Now I myself have pale-white skin myself and went through years of being ashamed by it. I was called “albino” and “ghost” growing up and, for many years, did not deign to wear shorts or short-sleeved shirts. I thought of this as the men in white suits put the white straitjacket and shepherded me into a white vehicle leading me to a white building with shiny white linoleum floors, white walls and indeed white everywhere. White, white, white! But yes I could deal with this. What I couldn’t deal with was the contrarian view that somehow white (or “lobster red”) was somehow bad or verboeten.

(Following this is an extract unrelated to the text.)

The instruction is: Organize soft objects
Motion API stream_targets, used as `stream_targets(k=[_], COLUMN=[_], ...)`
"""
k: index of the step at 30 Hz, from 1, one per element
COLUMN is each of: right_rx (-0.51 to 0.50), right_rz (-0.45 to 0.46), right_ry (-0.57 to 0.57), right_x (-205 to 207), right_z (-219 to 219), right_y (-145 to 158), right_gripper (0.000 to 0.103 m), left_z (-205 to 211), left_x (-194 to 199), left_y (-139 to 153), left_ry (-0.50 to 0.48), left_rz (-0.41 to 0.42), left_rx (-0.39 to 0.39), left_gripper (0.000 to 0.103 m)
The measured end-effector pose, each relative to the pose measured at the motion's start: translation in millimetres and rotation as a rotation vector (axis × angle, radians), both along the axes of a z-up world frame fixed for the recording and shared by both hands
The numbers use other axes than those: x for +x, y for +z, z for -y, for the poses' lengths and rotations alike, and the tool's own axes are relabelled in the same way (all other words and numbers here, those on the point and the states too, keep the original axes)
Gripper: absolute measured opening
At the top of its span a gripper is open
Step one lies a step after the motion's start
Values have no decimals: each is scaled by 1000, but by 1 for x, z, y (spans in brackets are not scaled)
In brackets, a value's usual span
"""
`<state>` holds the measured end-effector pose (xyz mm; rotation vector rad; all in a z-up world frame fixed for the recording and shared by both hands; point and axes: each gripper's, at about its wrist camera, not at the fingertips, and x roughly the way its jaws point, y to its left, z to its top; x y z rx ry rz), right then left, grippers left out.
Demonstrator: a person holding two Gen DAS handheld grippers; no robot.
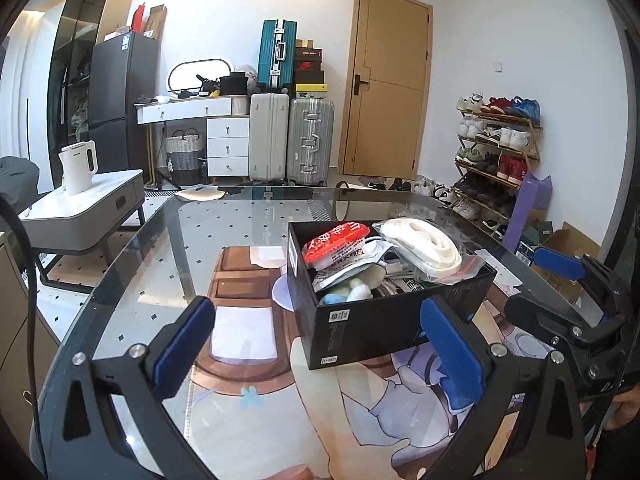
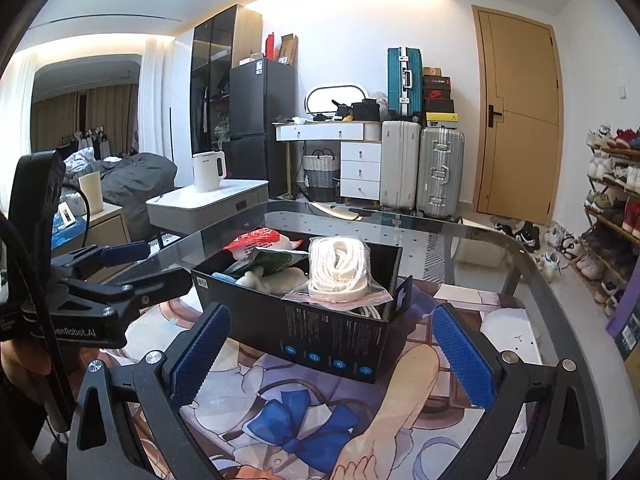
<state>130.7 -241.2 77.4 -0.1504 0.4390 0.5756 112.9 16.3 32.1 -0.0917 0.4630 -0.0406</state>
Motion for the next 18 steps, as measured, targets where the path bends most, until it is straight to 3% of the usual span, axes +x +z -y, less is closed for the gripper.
stream_targets(k=[18], right_rx=[40], right_rz=[-4], right_ry=[-12], right_x=[0], right_z=[8], right_y=[1], right_gripper=[102], left_z=[0], left_x=[-3], left_y=[-1], left_ry=[11], left_rz=[25], left_rx=[-13], left_gripper=[103])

This morning, I confessed all this during my individual therapy session. The doctor’s name is Heidi too. So our talks have been a little bit on the uncomfortable side of things. However, Heidi (the doctor, not the writer) has proven quite empathetic to the finer details of my collapse. She told me that she wasn’t the one who wrote the handwritten note. There was another doctor who was a bit on the drug-happy side of the fence. This doctor had a look at my file and had based his decision solely on a videotape of my entry into the clinic and a followup therapy session. This doctor, who Heidi did not name, has since been reassigned to another wing of the hospital, as apparently other patients had been doped up with tricyclics. Heidi told me that while I would likely be ingesting drugs that would help me, she didn’t want to place me in a total stupor. I thanked her for this.
Heidi (the doctor) has also told me that reading anything by the McSweeney’s/Believer crowd was likely to upset me. She has prescribed 10ccs of something called “yulthodranine” — a new antidepressant that pertains to people with my rare condition, namely those who get upset by people they perceive as “literary hipsters.” So far, I’ve been able to write about my Julavits experience without feeling like Spock, much less having a hankering for raw meat. Maybe this yulthodranine’s working!
Anyway, they’re asking me to come in and watch the late morning movie, which they tell me is an overlooked 1999 gem starring Kathleen Turner called Baby Geniuses. This movie will be followed by a hearty lunch and a few rounds of The UnGame, a board game in which everyone can win! My transition, so far, has proven quite exciting.